ABOUT THIS EXERCISE
Each line in the listing below that contains "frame" should be returned.

RAW DATA
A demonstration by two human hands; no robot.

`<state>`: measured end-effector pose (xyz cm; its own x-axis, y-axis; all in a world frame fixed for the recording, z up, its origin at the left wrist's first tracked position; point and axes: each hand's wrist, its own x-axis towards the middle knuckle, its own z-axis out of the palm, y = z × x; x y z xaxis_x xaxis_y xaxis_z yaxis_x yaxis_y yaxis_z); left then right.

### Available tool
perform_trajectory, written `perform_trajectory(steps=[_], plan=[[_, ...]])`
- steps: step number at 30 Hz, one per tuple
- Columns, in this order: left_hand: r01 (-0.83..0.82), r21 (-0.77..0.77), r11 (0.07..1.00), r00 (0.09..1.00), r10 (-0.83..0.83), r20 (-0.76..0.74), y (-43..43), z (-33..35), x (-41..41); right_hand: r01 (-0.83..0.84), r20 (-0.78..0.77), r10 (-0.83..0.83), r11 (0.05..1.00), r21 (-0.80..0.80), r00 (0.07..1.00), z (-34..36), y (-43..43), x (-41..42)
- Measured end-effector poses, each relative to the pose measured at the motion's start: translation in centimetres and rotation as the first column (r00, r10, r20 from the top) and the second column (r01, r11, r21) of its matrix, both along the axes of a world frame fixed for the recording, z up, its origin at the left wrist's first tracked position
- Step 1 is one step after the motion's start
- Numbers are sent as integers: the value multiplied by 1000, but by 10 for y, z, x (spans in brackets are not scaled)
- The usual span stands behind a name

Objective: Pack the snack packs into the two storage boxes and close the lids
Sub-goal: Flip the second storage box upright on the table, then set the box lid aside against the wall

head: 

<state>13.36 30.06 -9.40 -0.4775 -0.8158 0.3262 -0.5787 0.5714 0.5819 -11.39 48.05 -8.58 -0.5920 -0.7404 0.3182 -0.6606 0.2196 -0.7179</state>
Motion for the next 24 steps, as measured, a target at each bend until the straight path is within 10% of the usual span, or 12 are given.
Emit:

FINISHED EXERCISE
`<state>`: measured end-effector pose (xyz cm; its own x-axis, y-axis; all in a world frame fixed for the recording, z up, its origin at the left wrist's first tracked position; point and axes: each hand's wrist, its own x-axis towards the middle knuckle, its own z-axis out of the palm, y = z × x; x y z xaxis_x xaxis_y xaxis_z yaxis_x yaxis_y yaxis_z); left then right.
- Measured end-effector poses, each relative to the pose measured at the motion's start: translation in centimetres and rotation as the first column (r00, r10, r20 from the top) and the second column (r01, r11, r21) of its matrix, both along the axes of a world frame fixed for the recording, z up, its origin at the left wrist's first tracked position

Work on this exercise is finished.